### Exercise details
From first line to last, transcribe the listing exactly and skip any image.

[Start of Attachment]

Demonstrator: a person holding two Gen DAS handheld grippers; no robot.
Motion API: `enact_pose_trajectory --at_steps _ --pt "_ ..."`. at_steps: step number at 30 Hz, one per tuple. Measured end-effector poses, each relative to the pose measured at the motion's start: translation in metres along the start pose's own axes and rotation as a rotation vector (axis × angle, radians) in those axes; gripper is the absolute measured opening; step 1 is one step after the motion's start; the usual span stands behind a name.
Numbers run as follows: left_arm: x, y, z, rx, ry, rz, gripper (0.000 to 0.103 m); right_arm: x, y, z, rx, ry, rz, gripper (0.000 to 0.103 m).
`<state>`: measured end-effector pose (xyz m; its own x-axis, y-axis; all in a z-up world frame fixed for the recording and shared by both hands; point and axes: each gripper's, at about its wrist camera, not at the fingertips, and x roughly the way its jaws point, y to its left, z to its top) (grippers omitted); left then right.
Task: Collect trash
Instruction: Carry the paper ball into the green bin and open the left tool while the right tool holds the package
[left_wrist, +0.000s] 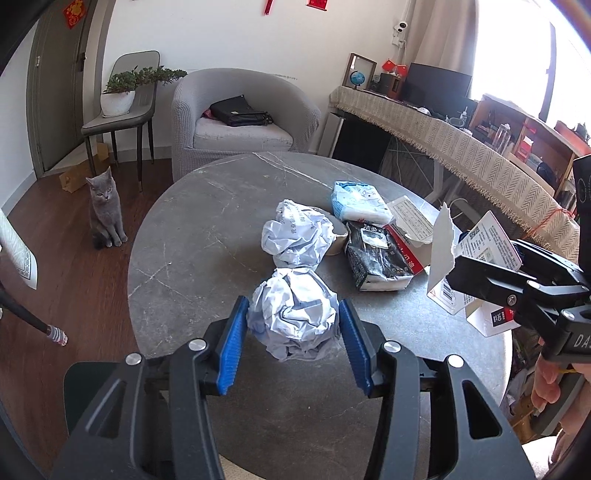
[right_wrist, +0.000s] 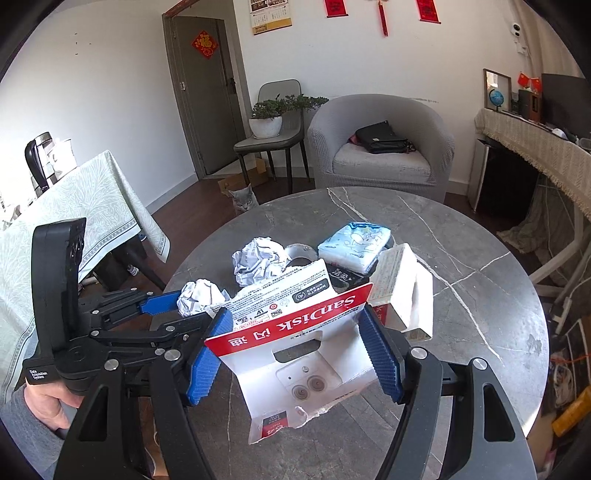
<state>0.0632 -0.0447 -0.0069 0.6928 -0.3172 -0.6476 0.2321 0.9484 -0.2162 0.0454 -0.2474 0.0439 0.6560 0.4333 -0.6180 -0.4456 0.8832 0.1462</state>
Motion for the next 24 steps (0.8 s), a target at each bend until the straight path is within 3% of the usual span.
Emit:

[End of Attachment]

### Response to this task
Demonstrator: a person holding two Gen DAS handheld grippers; no robot.
Motion API: `enact_pose_trajectory --at_steps _ --pt "_ ..."`. at_steps: step number at 30 Hz, one per tuple. Measured end-effector poses, each relative to the pose measured at the motion's start: translation in metres along the start pose's own axes and rotation as a rotation vector (axis × angle, radians) in those axes; gripper is the absolute measured opening; step 1 is one step after the motion's start; the usual span stands behind a name.
Numbers run as follows: left_arm: x, y, z, rx, ry, rz, gripper (0.000 to 0.103 m); right_arm: x, y, z, rx, ry, rz, gripper (0.000 to 0.103 m).
`<state>`: measured end-effector pose (xyz m; its own x-axis, y-axis; all in a z-up world frame fixed for the recording and shared by both hands; point and axes: each gripper's, at about its wrist camera, not at the fingertips, and x roughly the way its jaws point, y to its left, z to its top) (grippers omitted); left then right.
Task: Collect trash
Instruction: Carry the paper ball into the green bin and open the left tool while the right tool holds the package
[left_wrist, +0.000s] 
[right_wrist, +0.000s] 
<state>0.0632 -0.0447 -0.0069 0.6928 -0.3172 -0.6476 0.2321 0.9484 -0.2162 0.0454 -0.2474 0.0439 0.6560 0.4333 -0.6180 -0.4456 0.8832 0.1462</state>
Motion for the next 24 steps (0.8 s), a target at each bend until the straight path is within 3% of the usual span.
Emit:

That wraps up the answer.